Comey, in a speech at the Brookings Institution, was warning of the potential pitfalls from Apple’s latest iteration of iOS, which offers hardware encryption on iPhones and iPads. Here’s more of what he said:
“Encryption isn’t just a technical feature; it’s a marketing pitch. But it will have very serious consequences for law enforcement and national security agencies at all levels. Sophisticated criminals will come to count on these means of evading detection. It’s the equivalent of a closet that can’t be opened. A safe that can’t be cracked. And my question is, at what cost?”
He says that “encryption isn’t new” in his speech, but neither are his problems with it. His allusion to criminal activity lumps in people who are just interested in protecting their privacy among criminals.
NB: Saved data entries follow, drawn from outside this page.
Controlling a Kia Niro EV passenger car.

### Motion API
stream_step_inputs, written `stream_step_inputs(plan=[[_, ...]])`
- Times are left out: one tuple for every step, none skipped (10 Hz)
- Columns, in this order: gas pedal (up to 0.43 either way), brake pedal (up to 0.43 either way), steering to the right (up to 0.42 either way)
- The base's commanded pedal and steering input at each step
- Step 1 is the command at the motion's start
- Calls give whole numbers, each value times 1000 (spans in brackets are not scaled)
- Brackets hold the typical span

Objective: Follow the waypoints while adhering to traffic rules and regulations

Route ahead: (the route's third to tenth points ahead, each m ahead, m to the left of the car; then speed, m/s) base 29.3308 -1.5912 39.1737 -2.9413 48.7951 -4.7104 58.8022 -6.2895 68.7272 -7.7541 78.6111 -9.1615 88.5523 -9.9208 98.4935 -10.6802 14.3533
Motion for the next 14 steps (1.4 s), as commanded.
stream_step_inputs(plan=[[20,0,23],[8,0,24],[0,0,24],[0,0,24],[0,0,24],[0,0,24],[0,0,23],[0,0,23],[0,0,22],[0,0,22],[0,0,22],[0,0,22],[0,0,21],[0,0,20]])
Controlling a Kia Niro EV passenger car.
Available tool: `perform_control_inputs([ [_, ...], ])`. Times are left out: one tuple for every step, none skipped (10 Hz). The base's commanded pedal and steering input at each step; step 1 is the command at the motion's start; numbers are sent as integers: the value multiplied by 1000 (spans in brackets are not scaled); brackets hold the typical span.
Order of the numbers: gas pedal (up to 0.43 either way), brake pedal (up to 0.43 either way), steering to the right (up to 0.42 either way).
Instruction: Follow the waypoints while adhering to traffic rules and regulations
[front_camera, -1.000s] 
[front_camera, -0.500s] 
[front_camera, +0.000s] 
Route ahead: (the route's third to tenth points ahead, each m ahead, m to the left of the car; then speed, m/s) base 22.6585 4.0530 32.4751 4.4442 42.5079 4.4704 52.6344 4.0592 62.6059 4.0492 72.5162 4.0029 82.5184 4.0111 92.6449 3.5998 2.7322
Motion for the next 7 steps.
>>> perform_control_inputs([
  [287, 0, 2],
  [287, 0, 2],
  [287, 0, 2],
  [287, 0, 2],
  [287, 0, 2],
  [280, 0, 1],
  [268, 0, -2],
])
As I wrote about last year, the use of encryption alone is enough to gain the attention of the National Security Agency.
Most interesting is that the FBI has endorsed the use of encryption in the past. In an email alert of “safety tips to protect your mobile device” in Oct. 2012, it wrote, “depending on the type of phone, the operating system may have encryption available. This can be used to protect the user’s personal data in the case of loss or theft.”
It looks like Apple has taken that message to heart, and the FBI director doesn’t like it.
The broader point to be made in the realm of law enforcement and national security is that using encryption or worrying about online privacy is not a crime. There are people in this world who engage in no criminal activity whatsoever, yet they send email messages using PGP encryption. There are others who hide their IP address while browsing the web. Neither of these activities should be considered suspicious, but they apparently are in the eyes of the law.
This is the digital equivalent of arousing police suspicion because you shut your blinds at night.
Criminals are out there, as Comey knows. In his speech, he mentions cases helped by the smartphones of sex offenders, drug traffickers, and others. But the pendulum for users has swung toward privacy — especially in a post-Snowden era — and Apple and other companies are responding to that demand.